RTS,S wird ähnlich wie der Hepatitis-B-Impfstoff gentechnisch in Bäckerhefe (Saccharomyces cerevisiae) als rekombinantes Protein produziert. Die dabei entstandenen virusähnlichen Partikel werden mit einem liposomalen Adjuvans (AS01) kombiniert.
In einer der zulassungsrelevanten Studien hatte die Impfung die Zahl der Infektionen nach ersten Ergebnissen um 39 Prozent gesenkt – eine Wirksamkeit, die im Vergleich zu anderen Impfstoffen gering ausfällt.
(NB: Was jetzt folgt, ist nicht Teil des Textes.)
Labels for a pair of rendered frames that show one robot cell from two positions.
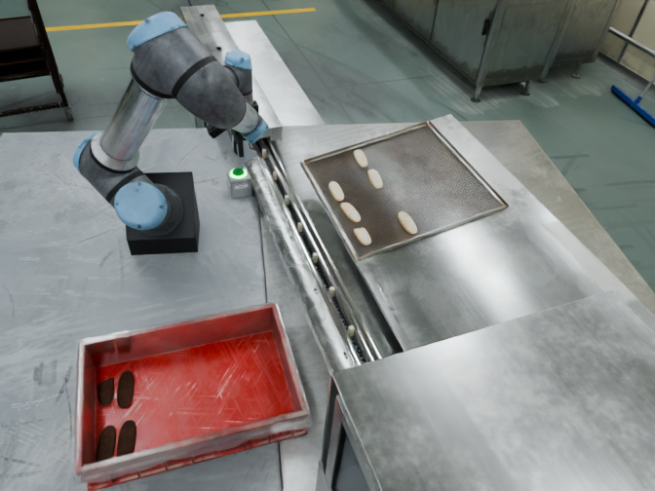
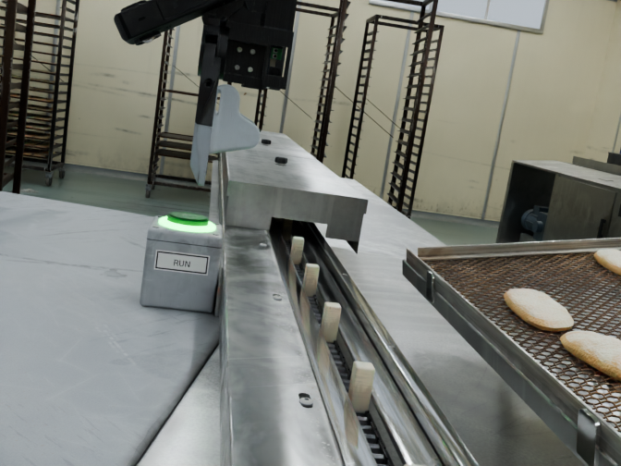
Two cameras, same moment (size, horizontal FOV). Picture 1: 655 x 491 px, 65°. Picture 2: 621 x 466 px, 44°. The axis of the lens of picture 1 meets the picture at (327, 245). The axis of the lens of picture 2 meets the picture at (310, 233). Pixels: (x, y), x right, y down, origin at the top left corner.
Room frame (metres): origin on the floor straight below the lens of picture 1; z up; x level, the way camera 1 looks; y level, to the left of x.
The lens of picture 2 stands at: (0.72, 0.01, 1.04)
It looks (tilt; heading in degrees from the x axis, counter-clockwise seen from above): 10 degrees down; 15
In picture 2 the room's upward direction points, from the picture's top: 9 degrees clockwise
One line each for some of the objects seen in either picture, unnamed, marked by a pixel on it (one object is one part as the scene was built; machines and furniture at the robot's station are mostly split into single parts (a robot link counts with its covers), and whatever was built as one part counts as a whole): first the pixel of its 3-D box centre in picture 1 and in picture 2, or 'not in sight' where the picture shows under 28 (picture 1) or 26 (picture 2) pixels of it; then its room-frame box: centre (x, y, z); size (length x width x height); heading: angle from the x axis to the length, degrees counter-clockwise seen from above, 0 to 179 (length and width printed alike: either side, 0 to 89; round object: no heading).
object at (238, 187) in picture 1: (240, 186); (183, 279); (1.39, 0.32, 0.84); 0.08 x 0.08 x 0.11; 24
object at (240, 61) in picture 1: (238, 72); not in sight; (1.40, 0.30, 1.25); 0.09 x 0.08 x 0.11; 151
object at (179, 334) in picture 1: (192, 387); not in sight; (0.60, 0.28, 0.88); 0.49 x 0.34 x 0.10; 111
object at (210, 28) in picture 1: (222, 62); (265, 162); (2.21, 0.54, 0.89); 1.25 x 0.18 x 0.09; 24
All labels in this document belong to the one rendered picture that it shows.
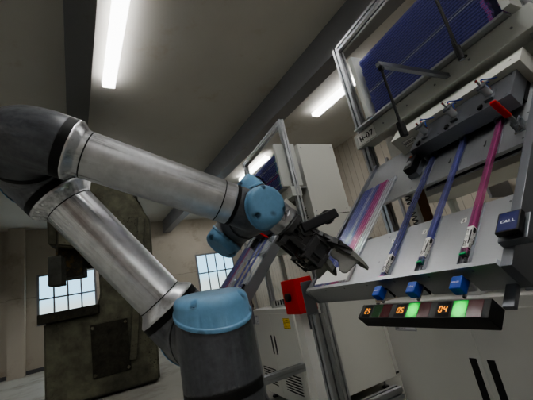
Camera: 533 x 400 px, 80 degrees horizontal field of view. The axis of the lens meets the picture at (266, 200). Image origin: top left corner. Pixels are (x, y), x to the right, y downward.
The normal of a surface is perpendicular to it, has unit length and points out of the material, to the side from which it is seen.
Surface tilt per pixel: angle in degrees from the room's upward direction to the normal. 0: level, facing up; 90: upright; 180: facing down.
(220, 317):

Allerdings: In Kombination mit altbewährten präventiven Maßnahmen wie dem Gebrauch von Insektiziden und Moskitonetzen könnte die Effektivität der Impfung im wahren Leben auf etwa 90 Prozent steigen, so schätzt die WHO.
Weitere Impfstoffkandidaten, die zum Teil auf neuen Technologien basieren, befinden sich in der fortgeschrittenen Entwicklung. Die Hoffnung: Eine bessere Wirksamkeit und damit mehr Todesfälle zu verhindern. Da wäre zum Beispiel der Impfstoffkandidat R21/Matrix-M, eine Weiterentwicklung von RTS,S. Dieser enthält ebenfalls das Circumsporozoit-Protein aus Plasmodium falciparum, fusioniert mit einem rekombinant hergestellten Oberflächenprotein des Hepatitis-B-Virus. Zusätzlich ist Matrix-M enthalten, ein Adjuvans auf Saponinbasis. Erste Daten sind vielversprechend: In einer Phase-II-Studie zeigte R21/Matrix-M eine Wirksamkeit von bis zu 77 Prozent.
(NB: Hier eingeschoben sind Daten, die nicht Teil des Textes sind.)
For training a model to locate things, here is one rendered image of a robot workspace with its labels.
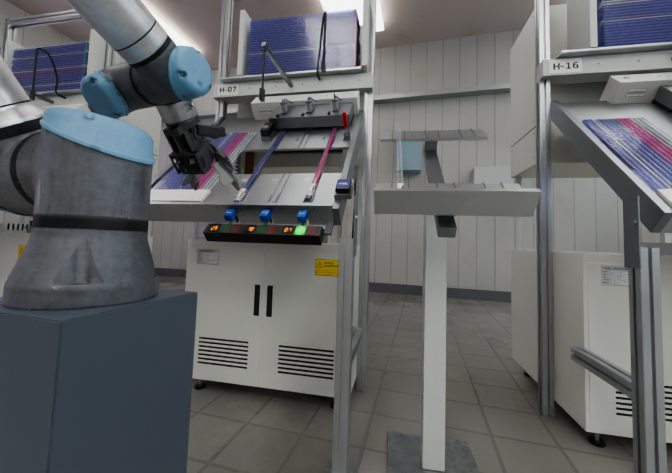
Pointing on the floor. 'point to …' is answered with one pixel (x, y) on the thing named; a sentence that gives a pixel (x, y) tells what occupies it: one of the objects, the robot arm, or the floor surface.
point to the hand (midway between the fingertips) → (217, 187)
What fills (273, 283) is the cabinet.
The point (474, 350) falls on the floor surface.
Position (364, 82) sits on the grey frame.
Ein weiterer Ansatz ist die Verwendung eines Lebendimpfstoffs: PfSPZ-CVac enthält Sporozoiten von Plasmodium falciparum. Diese werden direkt in die Vene injiziert. Um eine Infektion zu verhindern, erhielten die Probanden in einer Untersuchung zusätzlich eine Chemoprophylaxe mit Pyrimethamin oder Chloroquin. In einer Phase-I-Studie konnte so eine Schutzwirkung von bis zu 100 Prozent erzielt werden. Die Ergebnisse müssen allerdings noch in weiteren größeren klinischen Studien überprüft werden.
Auch das Mainzer Unternehmen Biontech hat sich zum Ziel gesetzt, einen Impfstoff gegen Malaria zu entwickeln. Dieser soll auf der mRNA-Technologie beruhen. Eine erste klinische Studie ist dem Unternehmen zufolge für Ende 2022 geplant. Auch das Unternehmen CureVac forscht bereits mit Unterstützung der Bill-und-Melinda-Gates-Stiftung an einem mRNA-basierten Malariaimpfstoff.
Malaria wird durch Plasmodium-Parasiten ausgelöst, welche durch infizierte Mücken auf den Menschen übertragen werden. Typische Symptome einer Infektion sind Fieber, Schüttelfrost, Übelkeit, Muskel- und Gelenkschmerzen und Müdigkeit. Bei schweren Verläufen sind Anämie, Atemnot, Krämpfe und Blutungen möglich, die ohne Behandlung lebensbedrohlich sein können.
2020 gab es nach Schätzungen der WHO 241 Millionen Malaria-Fälle in 85 Ländern. 95 Prozent davon betreffen Afrika. 2019 waren es „nur“ 227 Millionen Fälle. Die Zahl der Malaria-Todesfälle ist während der Coronapandemie um 12 Prozent auf schätzungsweise 627.000 angestiegen. Das könnte damit erklärt werden, dass Patienten während der Pandemie nicht in Kliniken behandelt wurden, wie es im Welt-Malaria-Bericht 2021 der WHO heißt.